An intrusion test method for detecting a rotational load torque T acting on the penetrating body when the penetrating rod is inserted into the ground while rotating the load W by loading the penetrating rod with the penetrating body attached to the penetrating rod. In
Penetration amount of incremental .delta.s _t and penetration rod penetration rod detects the rotation number .DELTA.n _ht penetration rod during the penetration amount penetration, due to the penetration of the penetration rod from these and the load W and the rotational load torque T An intrusion test method characterized by obtaining energy δE and evaluating the formation based on energy δE. Changing the load W, and incremental .delta.s _t penetration amount of penetration rod in each load W, a rotational number .DELTA.n _ht therebetween penetration rod, and detects the rotational load torque T, from under the load W These The penetration test method according to claim 1, wherein an energy δE associated with the penetration of the penetration rod is obtained, and the formation is evaluated based on the energy δE. The energy δE is
The penetration test method according to claim 1, wherein the penetration test method is obtained by: The penetration test method according to any one of claims 1 to 3, wherein the number of rotations δn _ht of the penetration rod is a half rotation number obtained by counting one revolution of the penetration rod as two.   The penetration test method according to any one of claims 1 to 4, wherein the formation is evaluated based on a graph in which energy δE is plotted corresponding to the penetration depth of the penetration rod. An intrusion test method for detecting a rotational load torque T acting on the penetrating body when the penetrating rod is inserted into the ground while rotating the load W by loading the penetrating rod with the penetrating body attached to the penetrating rod. In
Penetration amount of incremental .delta.s _t and penetration rod penetration rod detects the rotation number .DELTA.n _ht penetration rod during the penetration amount penetration, these and the load W, the maximum diameter D of the rotational load torque T and penetration rod Using,
Plastic potential determined coefficients c _p, Penetration Test method characterized by evaluating the formation based on the plastic potential coefficient c _p by.

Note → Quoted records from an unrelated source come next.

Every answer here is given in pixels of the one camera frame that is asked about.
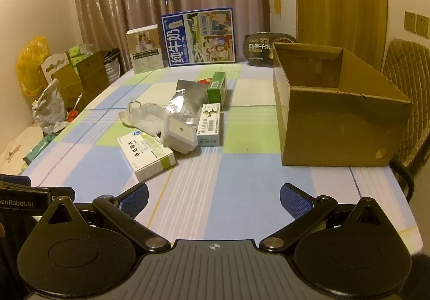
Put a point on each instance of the white and green medicine box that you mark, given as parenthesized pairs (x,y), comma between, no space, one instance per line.
(146,155)

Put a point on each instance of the beige wall socket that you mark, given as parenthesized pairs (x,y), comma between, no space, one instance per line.
(423,25)
(410,21)

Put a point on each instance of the brown cardboard box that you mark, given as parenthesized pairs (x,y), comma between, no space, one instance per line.
(336,125)

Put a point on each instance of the green flat packet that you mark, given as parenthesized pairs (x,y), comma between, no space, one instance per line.
(38,148)

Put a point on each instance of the blue milk carton box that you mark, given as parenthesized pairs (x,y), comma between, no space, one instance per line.
(198,37)

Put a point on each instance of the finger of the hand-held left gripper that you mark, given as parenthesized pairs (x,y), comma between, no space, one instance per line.
(62,193)

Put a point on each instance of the grey metal bin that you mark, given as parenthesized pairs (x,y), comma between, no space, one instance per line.
(112,66)

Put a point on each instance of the red packet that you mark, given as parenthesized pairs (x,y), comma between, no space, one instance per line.
(204,80)

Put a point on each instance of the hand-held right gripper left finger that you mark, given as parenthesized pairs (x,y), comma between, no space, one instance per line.
(136,200)

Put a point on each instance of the white picture print box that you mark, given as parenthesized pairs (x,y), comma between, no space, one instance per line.
(146,49)

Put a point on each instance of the black instant rice bowl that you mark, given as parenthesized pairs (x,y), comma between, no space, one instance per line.
(258,49)

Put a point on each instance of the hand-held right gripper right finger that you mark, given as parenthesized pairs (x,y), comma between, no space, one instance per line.
(294,200)

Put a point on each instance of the crumpled clear plastic bag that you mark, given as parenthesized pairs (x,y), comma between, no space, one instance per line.
(48,108)

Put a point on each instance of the green tissue packs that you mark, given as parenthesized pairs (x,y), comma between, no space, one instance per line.
(80,52)

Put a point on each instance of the light cardboard box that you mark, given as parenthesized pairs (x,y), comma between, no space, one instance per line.
(69,88)

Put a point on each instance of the chair with quilted cover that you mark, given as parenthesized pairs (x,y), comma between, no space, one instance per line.
(411,68)

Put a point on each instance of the desktop with checked tablecloth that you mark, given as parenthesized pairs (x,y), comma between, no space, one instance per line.
(235,185)

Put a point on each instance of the white square plastic container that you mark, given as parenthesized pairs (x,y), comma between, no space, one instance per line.
(179,133)

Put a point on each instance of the dark cardboard box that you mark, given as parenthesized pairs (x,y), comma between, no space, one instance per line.
(94,74)

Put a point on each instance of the white ornate chair back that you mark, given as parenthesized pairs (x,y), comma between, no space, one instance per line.
(55,63)

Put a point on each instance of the silver foil bag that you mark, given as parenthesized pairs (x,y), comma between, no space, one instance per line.
(188,98)

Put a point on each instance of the white cartoon print medicine box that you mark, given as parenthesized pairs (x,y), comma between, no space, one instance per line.
(210,125)

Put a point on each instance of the yellow plastic bag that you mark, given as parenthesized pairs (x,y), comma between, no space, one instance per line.
(32,64)

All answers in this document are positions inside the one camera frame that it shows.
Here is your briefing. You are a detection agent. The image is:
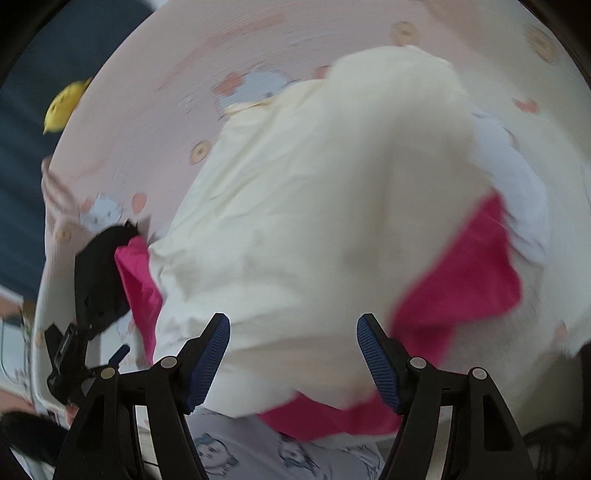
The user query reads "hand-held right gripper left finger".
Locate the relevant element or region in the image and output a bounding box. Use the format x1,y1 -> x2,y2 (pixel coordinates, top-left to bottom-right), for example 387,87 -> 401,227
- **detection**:
53,313 -> 230,480

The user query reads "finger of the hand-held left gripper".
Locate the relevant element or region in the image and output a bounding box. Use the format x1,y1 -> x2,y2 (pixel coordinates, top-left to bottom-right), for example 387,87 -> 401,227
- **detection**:
107,344 -> 131,369

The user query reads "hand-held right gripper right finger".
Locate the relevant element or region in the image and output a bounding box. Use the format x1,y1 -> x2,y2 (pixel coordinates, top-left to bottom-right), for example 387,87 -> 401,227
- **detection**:
357,313 -> 536,480

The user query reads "black garment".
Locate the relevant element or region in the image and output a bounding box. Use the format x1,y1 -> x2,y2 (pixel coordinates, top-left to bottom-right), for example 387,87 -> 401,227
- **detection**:
74,220 -> 149,334

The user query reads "cream and pink shirt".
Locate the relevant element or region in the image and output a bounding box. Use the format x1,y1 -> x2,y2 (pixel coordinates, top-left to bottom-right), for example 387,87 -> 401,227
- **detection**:
115,46 -> 525,439

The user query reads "white garment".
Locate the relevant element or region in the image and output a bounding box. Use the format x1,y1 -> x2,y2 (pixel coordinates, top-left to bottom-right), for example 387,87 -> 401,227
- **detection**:
471,115 -> 551,269

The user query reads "person's printed pajama leg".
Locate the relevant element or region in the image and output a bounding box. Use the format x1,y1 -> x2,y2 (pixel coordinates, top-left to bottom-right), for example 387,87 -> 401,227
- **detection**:
187,408 -> 385,480

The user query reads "dark blue cloth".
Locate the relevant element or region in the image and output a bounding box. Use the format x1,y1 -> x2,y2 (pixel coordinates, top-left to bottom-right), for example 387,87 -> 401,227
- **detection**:
0,0 -> 154,298

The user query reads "cat print blanket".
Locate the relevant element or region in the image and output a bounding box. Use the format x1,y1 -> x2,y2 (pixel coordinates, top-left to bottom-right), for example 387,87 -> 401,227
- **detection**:
34,0 -> 591,416

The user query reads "yellow plush toy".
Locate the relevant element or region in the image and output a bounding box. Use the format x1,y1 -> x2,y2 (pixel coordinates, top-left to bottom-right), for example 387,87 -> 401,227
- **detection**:
43,78 -> 94,136

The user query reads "black wire rack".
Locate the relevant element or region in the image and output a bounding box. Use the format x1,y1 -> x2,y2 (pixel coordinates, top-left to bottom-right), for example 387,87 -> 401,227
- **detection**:
525,415 -> 591,480

Changing the load W, and incremental .delta.s _t penetration amount of penetration rod in each load W, a rotational number .DELTA.n _ht therebetween penetration rod, and detects the rotational load torque T, from under the load W These It is seeking plastic potential coefficient c _p, penetration test method according to claim 6, characterized in that to evaluate the formation based on the plastic potential coefficient c _p. The penetration test method according to claim 6, wherein the number of rotations δn _ht of the penetration rod is a half rotation number obtained by counting one revolution of the penetration rod as two. Penetration test method according to any one of claims 6 to 8, characterized in that to evaluate the formation based on the plot of plastic potential coefficient c _p in correspondence with penetration depth of the penetration rod.